Voix (et plume) incontournable depuis plus de 30 ans des faits divers et affaires criminelles, qu’il sait conter comme personne, Jacques Pradel s’est replongé dans ses dossiers et archives. Pour la première fois, il livre aux lecteurs le récit des affaires qui, intimement, l’ont le plus marqué, passionné, bouleversé, intrigué. Des affaires très connues, pour certaines, Assassinat de John Lennon ou du producteur Gérard Lebovici ou mystérieuse disparition de la Joconde, et d’autres à (re)découvrir. Mémoire vivante de la part sombre des hommes, Jacques Pradel revisite l’Histoire, rappelant que le crime n’est pas une idée neuve. Il nous amène au coeur de tragédies ayant endeuillé des villages français, dans des ambiances qui rappellent les films de Chabrol. Et quand il dépasse les frontières hexagonales, il nous embarque dans des histoires tortueuses dignes d’Agatha Christie.

Mon avis :

Je lis beaucoup de romans policiers. Je m’intéresse aussi aux faits divers, aux affaires criminelles, et c’est pour cette raison que j’ai lu ce livre de Jacques Pradelle. Je le reconnais, je n’ai pas lu le premier texte (Crime à Uruffe), parce que cette affaire, je la connaissais, je savais toute son horreur et je n’avais pas envie de me replonger dedans. Pour ceux qui la découvriraient, je dirai que ce n’est pas en découvrant cette atrocité que mon anticléricalisme viscérale s’arrangerait. J’ai en revanche lu toutes les autres, y compris celle que je connaissais déjà, comme l’affaire Yves Dandonneau (qui a donné de son côté naissance à un livre). Je reconnais, aussi horrible que cela puisse paraître, que des coupables peuvent être attachants, comme Olivier et Maud, puisqu’ils ont avoué eux-mêmes leur crime, crime que personne ne soupçonnait. Aucun attachement, par contre, pour les meurtriers de Sault-au-Cochon, au Québec : la justice fut intraitable avec eux, ce qui pourra choquer les âmes sensibles. De mon côté, je note l’absence d’a-priori et la patience des enquêteurs.
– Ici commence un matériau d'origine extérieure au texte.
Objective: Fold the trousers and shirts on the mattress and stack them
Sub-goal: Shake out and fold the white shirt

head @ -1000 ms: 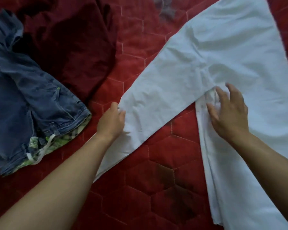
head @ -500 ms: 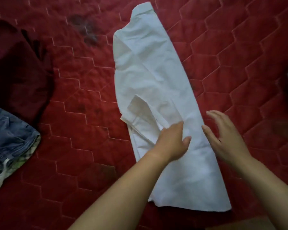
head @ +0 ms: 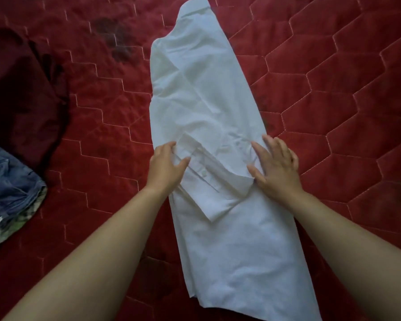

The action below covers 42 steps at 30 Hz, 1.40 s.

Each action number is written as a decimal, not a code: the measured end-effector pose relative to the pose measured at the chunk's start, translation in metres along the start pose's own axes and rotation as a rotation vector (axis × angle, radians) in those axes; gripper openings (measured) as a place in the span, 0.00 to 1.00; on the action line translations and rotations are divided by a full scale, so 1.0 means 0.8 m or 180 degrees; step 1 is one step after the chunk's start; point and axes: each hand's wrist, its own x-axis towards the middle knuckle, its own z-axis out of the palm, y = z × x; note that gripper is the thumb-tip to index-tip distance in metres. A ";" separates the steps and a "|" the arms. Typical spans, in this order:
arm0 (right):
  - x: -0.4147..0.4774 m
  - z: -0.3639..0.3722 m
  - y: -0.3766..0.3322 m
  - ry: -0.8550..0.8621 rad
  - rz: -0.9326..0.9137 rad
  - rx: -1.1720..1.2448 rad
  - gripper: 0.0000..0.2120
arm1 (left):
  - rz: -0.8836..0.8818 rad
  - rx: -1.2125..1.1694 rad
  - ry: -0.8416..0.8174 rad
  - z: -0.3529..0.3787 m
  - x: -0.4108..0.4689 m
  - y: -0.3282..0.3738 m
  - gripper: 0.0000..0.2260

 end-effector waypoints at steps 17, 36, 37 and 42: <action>-0.079 -0.136 0.025 0.0495 -0.0130 0.1135 0.15 | 0.1208 -0.0993 -0.0888 0.018 -0.197 0.076 0.05; -0.177 0.012 0.018 0.0234 0.0681 0.0897 0.24 | -0.0484 -0.1458 -0.0172 0.143 -0.203 0.022 0.29; -0.179 0.014 0.017 0.0217 0.0693 0.0867 0.23 | -0.0329 -0.1554 -0.0232 0.145 -0.202 0.026 0.28; -0.215 0.004 0.001 0.0514 0.0640 0.1029 0.20 | 0.0407 -0.1642 0.0212 0.125 -0.221 0.025 0.19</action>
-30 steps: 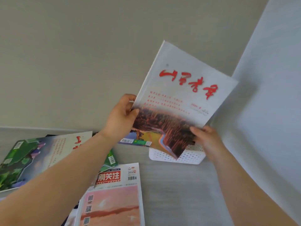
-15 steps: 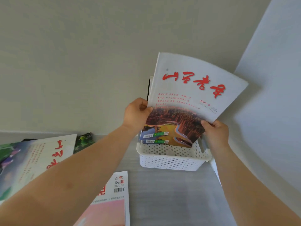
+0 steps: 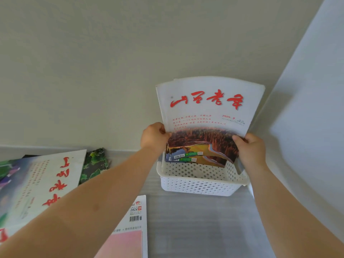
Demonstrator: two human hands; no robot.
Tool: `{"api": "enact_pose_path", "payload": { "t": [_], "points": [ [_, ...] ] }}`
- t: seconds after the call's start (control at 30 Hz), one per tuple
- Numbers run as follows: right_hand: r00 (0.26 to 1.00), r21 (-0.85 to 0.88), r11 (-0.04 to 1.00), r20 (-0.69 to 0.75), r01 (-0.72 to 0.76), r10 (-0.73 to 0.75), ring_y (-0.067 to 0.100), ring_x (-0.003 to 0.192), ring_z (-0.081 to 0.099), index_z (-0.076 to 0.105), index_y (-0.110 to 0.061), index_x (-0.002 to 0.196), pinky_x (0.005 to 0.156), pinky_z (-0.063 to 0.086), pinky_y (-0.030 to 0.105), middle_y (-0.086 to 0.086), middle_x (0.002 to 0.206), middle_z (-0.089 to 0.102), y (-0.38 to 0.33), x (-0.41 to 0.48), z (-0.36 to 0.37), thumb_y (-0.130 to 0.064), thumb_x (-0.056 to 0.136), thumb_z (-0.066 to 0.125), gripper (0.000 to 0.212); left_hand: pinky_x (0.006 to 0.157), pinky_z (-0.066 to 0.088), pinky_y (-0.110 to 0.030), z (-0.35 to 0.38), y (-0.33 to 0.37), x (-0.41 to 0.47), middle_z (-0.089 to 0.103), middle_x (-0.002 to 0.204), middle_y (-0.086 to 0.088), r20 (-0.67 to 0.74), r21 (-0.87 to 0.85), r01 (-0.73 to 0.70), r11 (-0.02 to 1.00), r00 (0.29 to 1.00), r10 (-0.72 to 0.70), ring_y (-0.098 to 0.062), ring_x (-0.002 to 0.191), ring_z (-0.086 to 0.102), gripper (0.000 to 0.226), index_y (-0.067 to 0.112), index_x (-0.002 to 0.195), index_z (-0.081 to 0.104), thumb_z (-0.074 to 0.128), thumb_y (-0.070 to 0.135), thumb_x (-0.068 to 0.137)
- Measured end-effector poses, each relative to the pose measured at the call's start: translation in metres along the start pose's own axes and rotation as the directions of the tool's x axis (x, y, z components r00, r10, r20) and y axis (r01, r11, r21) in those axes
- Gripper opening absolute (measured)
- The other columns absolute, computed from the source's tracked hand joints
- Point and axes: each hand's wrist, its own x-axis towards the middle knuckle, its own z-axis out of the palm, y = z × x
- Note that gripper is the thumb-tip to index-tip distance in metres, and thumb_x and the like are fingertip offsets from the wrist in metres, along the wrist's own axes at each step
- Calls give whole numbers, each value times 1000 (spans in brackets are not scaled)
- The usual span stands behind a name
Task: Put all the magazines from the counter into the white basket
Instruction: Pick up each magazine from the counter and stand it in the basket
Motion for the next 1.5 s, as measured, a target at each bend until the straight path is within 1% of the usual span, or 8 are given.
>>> {"api": "enact_pose_path", "payload": {
  "t": [0.2,0.33,0.47,0.6,0.7,0.83,1.17,1.5],
  "points": [
    [999,-9,999,22,-45,45,18,78,54,65,-4,98,61,41,22,3,85,60,6,-1,11,-11,85,55,18,62,40,-26,0,-6,6,59,79,-6,-44,6,-1,1000,999,2,-23,73,52,8,6,85,62,59,13,81],
    [992,-46,991,31,-123,124,29,88,59,64,-3,98,80,48,38,12,91,64,22,-4,13,-11,85,55,18,66,41,-28,7,-9,7,67,90,-14,8,61,5,998,1000,-6,-24,74,52,13,5,90,62,59,14,81],
    [998,-200,978,16,-64,68,35,96,57,58,1,101,73,39,30,21,104,62,29,3,15,-8,83,55,20,72,48,-33,16,-5,10,65,104,-14,-10,64,-34,997,999,35,-27,84,58,19,5,100,57,56,9,82],
    [994,-131,988,-81,-83,73,31,118,46,40,-6,127,98,40,37,17,132,45,24,8,21,-6,81,58,49,80,48,-36,20,-4,16,49,126,-9,-103,-1,-34,999,994,34,-26,98,57,45,12,122,41,59,7,81],
    [997,-110,992,-53,-68,62,29,117,48,36,-9,130,91,36,28,15,133,46,24,8,26,-4,81,58,54,79,46,-34,22,-5,19,56,120,-12,-63,36,-10,999,998,12,-29,100,57,40,11,123,43,54,11,85],
    [996,-171,984,64,-43,55,32,122,44,35,-10,129,102,39,49,16,131,47,25,5,30,0,79,57,55,73,43,-31,20,-7,20,63,113,-14,-26,124,-4,992,1000,7,-31,98,59,32,10,119,48,49,16,88],
    [999,-238,971,35,22,-14,37,126,39,33,-10,133,105,34,53,19,138,40,2,-31,15,-2,81,53,56,80,41,-26,-10,-20,-15,59,121,-6,-4,70,-35,997,999,35,-21,105,57,32,14,119,52,51,22,88],
    [982,-170,972,130,159,-138,33,124,39,42,-1,126,105,29,39,21,133,44,-51,-151,64,3,79,55,49,81,41,-22,-140,-119,-116,68,108,-5,-13,73,90,993,996,-89,-12,86,57,22,13,105,64,54,13,86]
  ]
}}
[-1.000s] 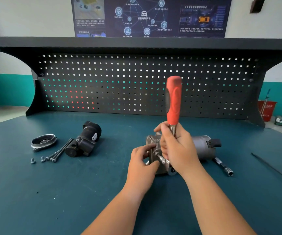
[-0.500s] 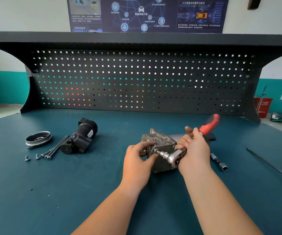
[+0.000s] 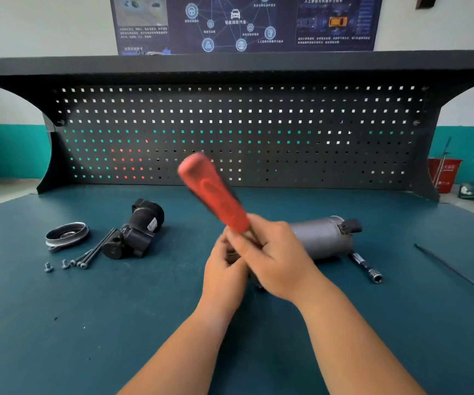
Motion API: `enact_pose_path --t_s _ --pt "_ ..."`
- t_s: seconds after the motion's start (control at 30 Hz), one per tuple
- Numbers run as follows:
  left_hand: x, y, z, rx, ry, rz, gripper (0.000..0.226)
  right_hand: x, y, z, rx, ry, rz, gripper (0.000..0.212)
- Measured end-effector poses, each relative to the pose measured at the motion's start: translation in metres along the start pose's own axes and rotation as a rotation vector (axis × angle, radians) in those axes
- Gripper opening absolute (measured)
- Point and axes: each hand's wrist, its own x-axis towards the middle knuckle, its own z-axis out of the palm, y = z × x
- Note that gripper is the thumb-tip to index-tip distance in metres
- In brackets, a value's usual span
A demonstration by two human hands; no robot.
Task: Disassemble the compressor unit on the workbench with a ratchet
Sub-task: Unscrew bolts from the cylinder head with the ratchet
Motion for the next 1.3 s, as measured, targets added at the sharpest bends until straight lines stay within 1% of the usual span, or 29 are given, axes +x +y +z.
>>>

Bien sûr, il est des affaires extrêmement connus, comme l’affaire Violette Nozière ou l’assassinat de John Lennon, même si elles ne sont pas du tout lié. Violette est devenue célèbre à cause du crime qu’elle a commis, et je pense qu’elle a dû être soulagée de retrouver l’anonymat. John Lennon reste célèbre par-delà la mort, alors que le nom de son assassin… je ne me donne pas la peine de le retenir. Il en est qui le sont moins et qu’il est étonnant de découvrir. Il faut cependant avoir vraiment le coeur bien accroché pour les lire.

Je terminerai par une citation : A propos des auteurs de ces crimes souvent machiavéliques, ceux ou celles qui m’intéressent – et souvent me fascinent è ,e sot pas les tueurs en série, les braqueurs et autres professionnels du crime, qui vont au hold-up comme on va à l’usine… Ce sont, comme chez Simenon, les « criminels d’occasion ». Ceux-là me touchent, parce qu’ils sont le reflets de nos propres failles. Qu’aurions-nous fait das la même situation ? Qu’est-ce qui a poussé ces gens ordinaires, ces gens qui nous ressemblent tellement, dans lesquels chacun peut reconnaître un père, une mère, un voisin ou un collègue de travail, à franchir la ligne jaune du passage à l’acte ? 

Merci aux éditions du Rocher et à Netgalley pour ce partenariat.